[Recurrent thymic carcinoid tumor with multiple endocrine neoplasia syndrome--a case report].

A 55-year-old male with multiple endocrine neoplasia syndrome accompanied by hyperparathyroidism and hypergastrinemia was admitted because of local recurrence of thymic carcinoid tumor and a parathyroid adenoma. The recurrent thymic carcinoid tumor replaced anterior mediastinum, invaded brachiocephalic vein and superior vena cava, a disseminated nodule was found at pericardium. After induction chemotherapy using carboplatin and etoposide the operation was performed.
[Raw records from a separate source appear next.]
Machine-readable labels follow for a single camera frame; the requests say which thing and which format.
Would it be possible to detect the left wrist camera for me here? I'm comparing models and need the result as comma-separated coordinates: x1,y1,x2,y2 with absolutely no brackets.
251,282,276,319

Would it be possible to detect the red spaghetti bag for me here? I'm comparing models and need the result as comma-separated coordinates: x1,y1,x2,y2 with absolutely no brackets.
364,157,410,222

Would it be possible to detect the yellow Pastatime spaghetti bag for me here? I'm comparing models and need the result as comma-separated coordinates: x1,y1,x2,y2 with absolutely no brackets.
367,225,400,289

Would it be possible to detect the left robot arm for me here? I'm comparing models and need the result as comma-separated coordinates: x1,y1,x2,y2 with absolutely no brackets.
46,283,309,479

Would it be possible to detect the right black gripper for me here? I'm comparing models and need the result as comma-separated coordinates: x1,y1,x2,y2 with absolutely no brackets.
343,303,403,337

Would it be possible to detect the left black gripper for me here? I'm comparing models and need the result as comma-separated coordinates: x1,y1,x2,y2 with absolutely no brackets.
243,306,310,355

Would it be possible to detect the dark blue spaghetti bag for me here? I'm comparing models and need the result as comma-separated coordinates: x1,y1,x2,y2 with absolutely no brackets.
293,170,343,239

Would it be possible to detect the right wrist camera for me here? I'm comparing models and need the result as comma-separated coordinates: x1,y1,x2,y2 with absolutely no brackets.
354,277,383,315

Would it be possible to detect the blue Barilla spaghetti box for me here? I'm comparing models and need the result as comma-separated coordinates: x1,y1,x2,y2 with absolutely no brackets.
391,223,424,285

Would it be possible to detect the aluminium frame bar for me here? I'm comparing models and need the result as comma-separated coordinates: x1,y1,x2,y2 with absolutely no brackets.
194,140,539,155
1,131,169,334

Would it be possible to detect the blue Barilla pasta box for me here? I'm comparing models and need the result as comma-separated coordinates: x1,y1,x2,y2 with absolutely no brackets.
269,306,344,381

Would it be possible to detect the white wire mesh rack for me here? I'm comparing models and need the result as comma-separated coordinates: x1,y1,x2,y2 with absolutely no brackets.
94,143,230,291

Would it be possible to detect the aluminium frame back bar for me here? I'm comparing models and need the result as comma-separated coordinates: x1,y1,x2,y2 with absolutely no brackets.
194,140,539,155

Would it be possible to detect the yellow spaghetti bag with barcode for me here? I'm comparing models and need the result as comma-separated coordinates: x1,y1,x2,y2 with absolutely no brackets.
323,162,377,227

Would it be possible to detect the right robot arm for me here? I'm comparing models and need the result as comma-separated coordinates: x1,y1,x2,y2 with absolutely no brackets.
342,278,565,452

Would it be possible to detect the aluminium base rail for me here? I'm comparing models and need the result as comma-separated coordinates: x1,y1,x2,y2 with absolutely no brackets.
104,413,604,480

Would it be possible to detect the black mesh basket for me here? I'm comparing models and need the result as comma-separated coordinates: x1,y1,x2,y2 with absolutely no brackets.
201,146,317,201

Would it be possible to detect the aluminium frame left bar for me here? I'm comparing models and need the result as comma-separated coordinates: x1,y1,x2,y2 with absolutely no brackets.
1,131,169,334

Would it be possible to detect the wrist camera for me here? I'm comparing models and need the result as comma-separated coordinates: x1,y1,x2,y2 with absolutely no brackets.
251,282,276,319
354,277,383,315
The parathyroid tumor and recurrent thymic carcinoid tumor were removed completely together with brachiocephalic vein, superior vena cava, pericardium and anterior chest wall. Superior vena cava was replaced with synthetic graft and chest wall was reconstructed. The patient is alive and well 22 months after surgery without recurrence. Immunohistochemistry of removed specimens revealed parathormone and gastrin secreted from the parathyroid adenoma but not from the carcinoid tumor. Careful survey of systemic endocrine organs is necessary in case of thymic carcinoid tumor. Aggressive surgery in locally recurrent thymic carcinoid without distant metastasis must be considered.